TASK DETAILS =
Your answer should hold the data exactly as given, minus any picture.

━━━━━━━━

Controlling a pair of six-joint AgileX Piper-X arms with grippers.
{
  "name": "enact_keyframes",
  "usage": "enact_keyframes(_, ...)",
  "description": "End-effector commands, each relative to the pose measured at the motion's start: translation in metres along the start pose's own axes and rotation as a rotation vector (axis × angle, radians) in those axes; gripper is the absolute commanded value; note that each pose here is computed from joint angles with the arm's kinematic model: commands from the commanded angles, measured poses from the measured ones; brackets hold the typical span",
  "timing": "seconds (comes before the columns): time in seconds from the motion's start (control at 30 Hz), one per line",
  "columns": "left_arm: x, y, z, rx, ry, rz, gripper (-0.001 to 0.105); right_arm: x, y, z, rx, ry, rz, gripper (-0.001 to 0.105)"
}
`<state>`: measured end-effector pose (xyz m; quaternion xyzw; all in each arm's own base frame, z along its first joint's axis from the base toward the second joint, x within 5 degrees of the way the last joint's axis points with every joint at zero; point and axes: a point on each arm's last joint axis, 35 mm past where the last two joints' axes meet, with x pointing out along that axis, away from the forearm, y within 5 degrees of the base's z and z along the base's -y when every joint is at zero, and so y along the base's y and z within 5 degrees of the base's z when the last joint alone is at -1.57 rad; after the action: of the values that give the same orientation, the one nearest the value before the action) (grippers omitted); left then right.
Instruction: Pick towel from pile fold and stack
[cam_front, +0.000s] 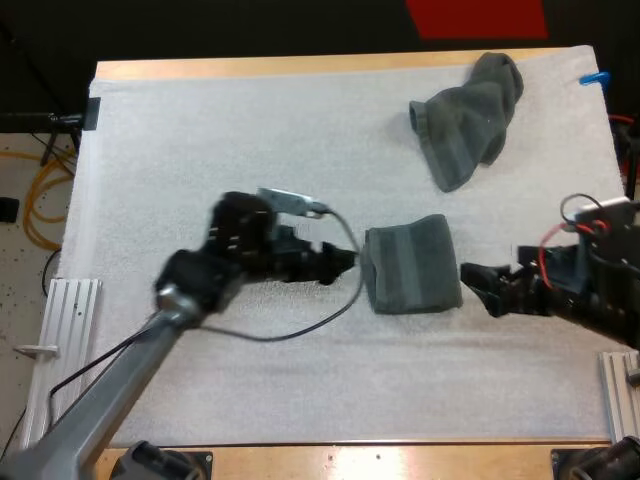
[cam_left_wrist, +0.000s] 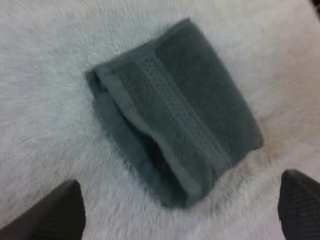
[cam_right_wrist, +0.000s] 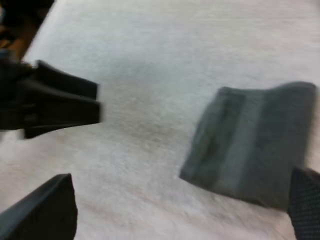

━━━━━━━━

EXPECTED ANSWER =
Controlling a pair of six-joint AgileX Piper-X arms with grippers.
{
  "name": "enact_keyframes",
  "usage": "enact_keyframes(_, ...)",
  "description": "End-effector commands, each relative to the pose measured at the motion's start: translation in metres along the start pose's own axes and rotation as a rotation vector (axis × angle, radians) in those axes; gripper is the absolute commanded value; note that each pose here is computed from joint angles with the arm's kinematic model: commands from the commanded angles, measured poses from the measured ones; brackets hold the typical span",
  "timing": "seconds (comes before the columns): time in seconds from the motion's start (control at 30 Hz), one per line",
  "columns": "left_arm: x, y, z, rx, ry, rz, gripper (-0.001 to 0.105); right_arm: x, y, z, rx, ry, rz, gripper (-0.001 to 0.105)"
}
`<state>`: measured end-effector pose (xyz m; quaternion xyzw; all in each arm's own base frame, z along its first joint's axis from the base toward the second joint, x within 5 degrees of the way the last joint's axis points with every joint at zero; point and axes: a point on each arm's last joint axis, 35 mm past where the last two joints' axes meet, with x pointing out along that axis, away from the forearm, y within 5 degrees of the base's z and z along the base's -y when every joint is at zero, and so y along the base's y and z within 5 degrees of the base's z when the last joint alone is at -1.57 rad; after the action: of the values that give the same orientation, the one nearest the value before the action) (grippers omitted); left then right.
Instruction: Pick towel from pile fold and stack
[cam_front, +0.000s] 
[cam_left_wrist, +0.000s] 
[cam_right_wrist, +0.000s] 

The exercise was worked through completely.